On October 3, for instance, Aharon Banita, his wife Adele, and their two young children were attacked by a Palestinian stabber in the Old City of Jerusalem. Seeing her husband fatally wounded and having been stabbed herself, The Times of Israel reported that Adele

“…yelled ‘please help me!’ and [the surrounding Palestinian shopkeepers] just spat at me.…”
Banita said Palestinian youths who saw the attack laughed and cursed at her as she yelled for help.
She said that one of them slapped her and another laughed in her face and told her to “drop dead” when she told him she’d give him a million shekels if he helped her get away with her two babies.

“They saw that we were with two baby carriages,” she said.

Are there some Palestinians whom even the “elite” media can’t love?

And on October 7, in the town of Kiryat Gat in southern Israel, there was this incident

A Palestinian man stabbed an IDF soldier and grabbed his gun…. He then fled to a fourth floor apartment….
The soldier was lightly injured in the attack, with wounds to his head, apparently inflicted with a pair of scissors…. 
Liat Ohana said she encountered the terrorist in the kitchen of her apartment, and that “he had murder in his eyes.” She said she pushed him into her kitchen, where she heard him rooting around in the cutlery, apparently looking for a knife. The gun he had seized had no magazine.
She and her mother fled, screaming, she said, and later heard gunfire. “I didn’t think I’d get out alive, but I was determined to fight,” Ohana said later. The security forces “shot him in my kitchen,” she told Army Radio.
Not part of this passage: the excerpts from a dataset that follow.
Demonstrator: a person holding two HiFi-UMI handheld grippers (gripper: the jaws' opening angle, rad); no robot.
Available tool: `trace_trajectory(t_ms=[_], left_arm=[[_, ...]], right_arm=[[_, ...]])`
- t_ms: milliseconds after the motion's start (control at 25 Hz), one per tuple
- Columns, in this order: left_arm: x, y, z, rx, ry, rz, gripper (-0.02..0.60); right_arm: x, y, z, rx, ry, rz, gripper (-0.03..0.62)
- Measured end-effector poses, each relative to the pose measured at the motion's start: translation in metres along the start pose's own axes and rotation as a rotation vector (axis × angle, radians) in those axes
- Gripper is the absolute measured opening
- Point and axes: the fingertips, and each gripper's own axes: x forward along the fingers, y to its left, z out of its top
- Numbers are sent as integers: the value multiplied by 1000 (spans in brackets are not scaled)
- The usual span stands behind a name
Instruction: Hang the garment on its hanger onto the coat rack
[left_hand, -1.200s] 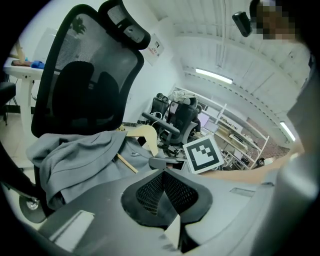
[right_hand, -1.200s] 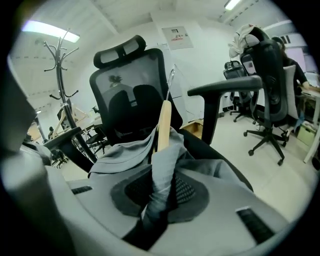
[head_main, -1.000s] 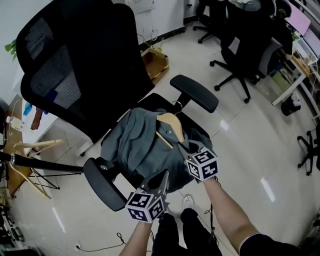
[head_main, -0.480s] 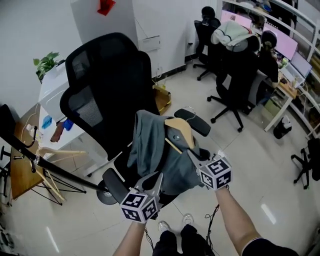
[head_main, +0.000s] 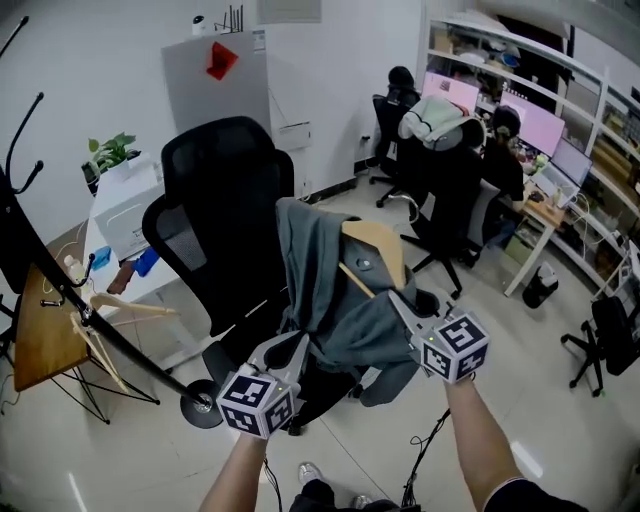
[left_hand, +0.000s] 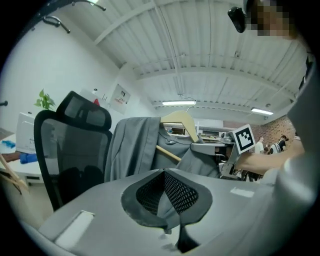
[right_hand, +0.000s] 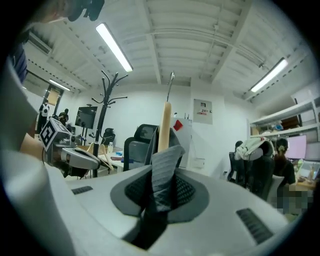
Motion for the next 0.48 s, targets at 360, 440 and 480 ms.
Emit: trace_trajectory(t_ms=[360, 440, 480], left_arm=[[-67, -66, 45, 88, -106, 137, -8], [-83, -86, 52, 107, -130, 164, -8], [-91, -95, 54, 112, -141, 176, -8]], right_arm=[[-110, -5, 70, -85, -134, 51, 77], [-135, -2, 84, -115, -155, 74, 77], [-148, 0, 90, -132, -162, 87, 77]])
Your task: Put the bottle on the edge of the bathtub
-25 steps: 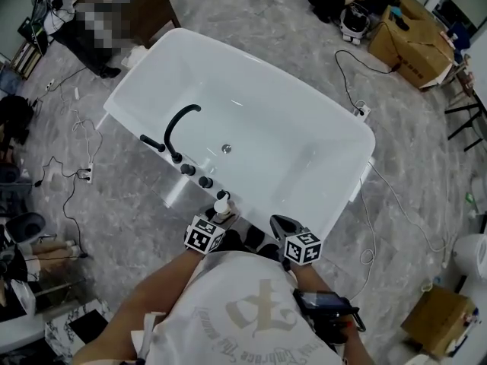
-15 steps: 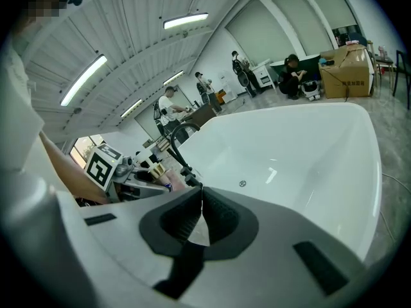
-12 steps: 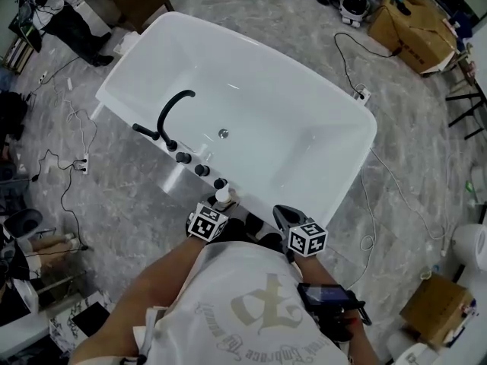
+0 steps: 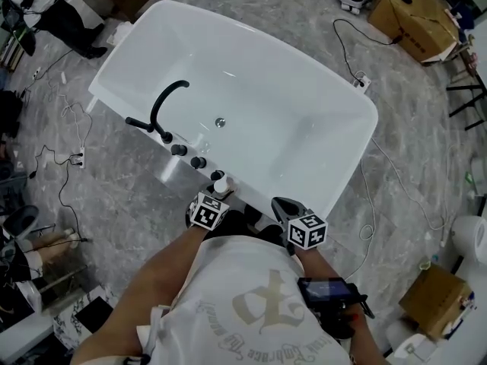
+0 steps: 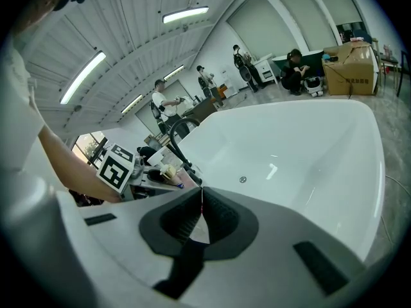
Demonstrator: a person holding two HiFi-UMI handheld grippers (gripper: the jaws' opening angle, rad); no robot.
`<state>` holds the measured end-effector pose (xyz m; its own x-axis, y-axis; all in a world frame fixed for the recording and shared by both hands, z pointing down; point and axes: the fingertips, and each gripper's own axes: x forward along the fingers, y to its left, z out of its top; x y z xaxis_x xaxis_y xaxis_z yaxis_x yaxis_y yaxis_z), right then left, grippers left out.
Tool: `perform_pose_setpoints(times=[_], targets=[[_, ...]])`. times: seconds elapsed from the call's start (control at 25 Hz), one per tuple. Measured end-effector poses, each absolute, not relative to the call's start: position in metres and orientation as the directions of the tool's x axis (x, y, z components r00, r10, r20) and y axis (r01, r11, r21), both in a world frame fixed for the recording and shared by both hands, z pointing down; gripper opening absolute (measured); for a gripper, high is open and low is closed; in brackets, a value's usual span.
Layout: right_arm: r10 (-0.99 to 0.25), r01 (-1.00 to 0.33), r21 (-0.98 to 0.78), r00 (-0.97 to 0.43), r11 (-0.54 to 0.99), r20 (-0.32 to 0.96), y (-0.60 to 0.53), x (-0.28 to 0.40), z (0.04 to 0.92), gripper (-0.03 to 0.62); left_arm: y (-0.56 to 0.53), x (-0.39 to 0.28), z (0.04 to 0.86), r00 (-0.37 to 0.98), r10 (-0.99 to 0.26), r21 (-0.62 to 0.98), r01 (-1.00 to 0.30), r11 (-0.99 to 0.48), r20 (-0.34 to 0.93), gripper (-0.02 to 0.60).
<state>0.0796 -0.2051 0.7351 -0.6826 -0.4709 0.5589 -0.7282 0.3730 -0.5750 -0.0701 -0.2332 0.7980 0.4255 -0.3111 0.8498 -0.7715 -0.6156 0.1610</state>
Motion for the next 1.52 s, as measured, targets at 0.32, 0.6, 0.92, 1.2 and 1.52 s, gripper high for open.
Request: perform_pose_setpoints(times=[0.32,0.6,0.92,1.2,1.52], targets=[[-0.459,-0.73,-0.574,-0.682,0.372,0.57,-0.21,0.082,0.74,0.006,-0.239,-0.07,0.811,0.403,-0.309,0.148,-0.781,-0.606,0.861,0.213],[-0.453,-0.728,-0.575,-0.684,0.373,0.572,-0.216,0.081,0.742,0.006,-0.244,-0.069,0.814,0.407,-0.309,0.148,-0.778,-0.61,0.86,0.213],[-0.445,-0.724,-0.579,-0.688,0.375,0.573,-0.224,0.08,0.742,0.006,-0.243,-0.069,0.814,0.396,-0.31,0.143,-0.785,-0.603,0.864,0.213],[-0.44,-0.721,-0.58,-0.692,0.38,0.572,-0.228,0.077,0.741,0.006,-0.233,-0.072,0.814,0.396,-0.294,0.144,-0.774,-0.617,0.87,0.213],[-0.421,-0.712,-0.585,-0.702,0.389,0.574,-0.226,0.066,0.742,0.006,-0.231,-0.072,0.814,0.406,-0.272,0.139,-0.74,-0.658,0.872,0.213]])
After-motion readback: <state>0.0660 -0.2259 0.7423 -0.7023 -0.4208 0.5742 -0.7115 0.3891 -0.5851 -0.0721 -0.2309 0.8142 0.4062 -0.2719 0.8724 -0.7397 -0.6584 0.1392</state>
Liat Ohana, in other words, is a heroine. And there have been other cases of heroism by Israeli civilians, like the ones who pinned down a stabber in a shopping mall on October 7, and the female soldier in Tel Aviv on October 8 who, though stabbed with a screwdriver, fell on her gun and stopped the attacker from getting it.

Heroic Israelis fending off Palestinian killers? Seems “dramatic” and—with Israelis not the only ones under Islamic attack—even inspirational. But it’s not the stuff mainstream-media stories are made of, and only those following Israeli outlets are likely to know about these cases at all.
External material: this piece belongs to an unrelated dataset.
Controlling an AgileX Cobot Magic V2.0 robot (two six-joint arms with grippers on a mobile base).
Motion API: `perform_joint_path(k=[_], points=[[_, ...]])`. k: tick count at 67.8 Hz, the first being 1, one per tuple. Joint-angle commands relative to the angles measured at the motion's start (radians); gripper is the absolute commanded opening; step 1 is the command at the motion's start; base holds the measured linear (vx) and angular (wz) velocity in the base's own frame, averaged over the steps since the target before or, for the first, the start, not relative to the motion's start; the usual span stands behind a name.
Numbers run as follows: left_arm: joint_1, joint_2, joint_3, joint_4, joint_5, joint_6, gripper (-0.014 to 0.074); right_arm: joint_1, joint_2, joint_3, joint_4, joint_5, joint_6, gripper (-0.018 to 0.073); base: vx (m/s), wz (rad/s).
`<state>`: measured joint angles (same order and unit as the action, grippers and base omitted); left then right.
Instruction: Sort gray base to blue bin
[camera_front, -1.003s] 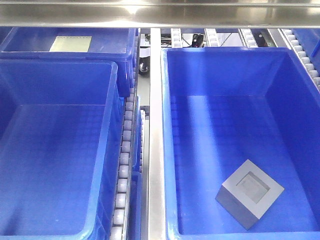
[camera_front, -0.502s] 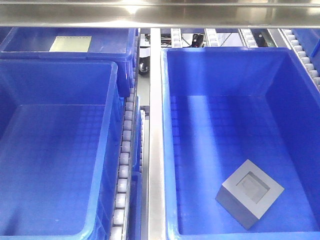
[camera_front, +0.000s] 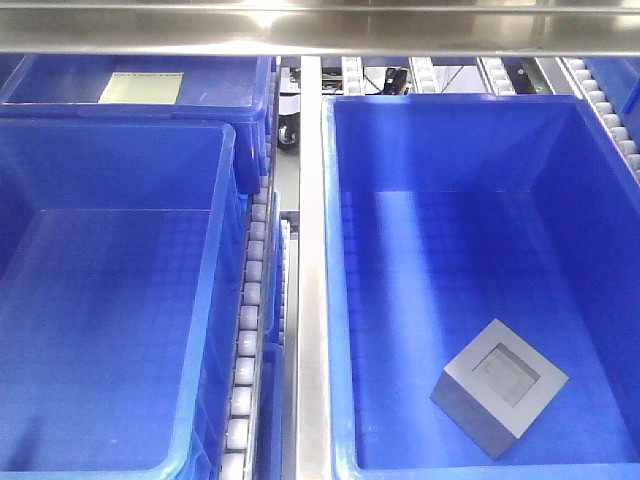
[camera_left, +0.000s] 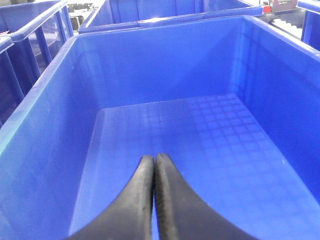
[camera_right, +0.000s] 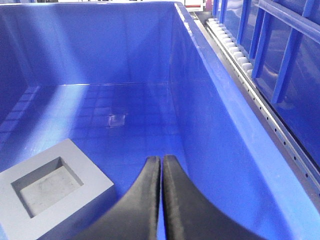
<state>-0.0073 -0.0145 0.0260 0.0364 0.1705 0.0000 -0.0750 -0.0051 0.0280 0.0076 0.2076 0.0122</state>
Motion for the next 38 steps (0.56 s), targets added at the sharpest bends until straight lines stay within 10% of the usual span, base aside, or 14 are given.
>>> perform_joint_path(k=[1, 38], points=[[0.002, -0.011, -0.021, -0.001, -0.074, -0.016, -0.0008, -0.005, 0.018, 0.002, -0.008, -0.06, -0.012, -0.0005, 0.0, 0.0], [0.002, -0.011, -0.021, -0.001, -0.074, -0.016, -0.0007, -0.005, 0.018, 0.002, -0.008, -0.06, -0.012, -0.0005, 0.0, 0.0]])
Of course, to the extent that the media has covered the events, it’s been up to its usual antics. The BBC’s headline for the above-mentioned attack involving the Banitas, in which Aharon Banita and another man were killed before security forces killed the attacker, was: “Palestinian shot dead after Jerusalem attack kills two.” HonestReporting gives a spate of similar examples gleaned from a single day.

At this point it’s not yet clear if this terror wave will die down or intensify. If the latter, it can be safely assumed that the Western media will increase its coverage on the side of the assault.

We know that the Palestinian attackers are driven by a systematically inculcated religious and nationalistic rage. What drives the Western media’s dehumanization of Israelis and identification with their killers?


P. David Hornik is a freelance writer and translator living in Beersheva and author of the book Choosing Life in Israel.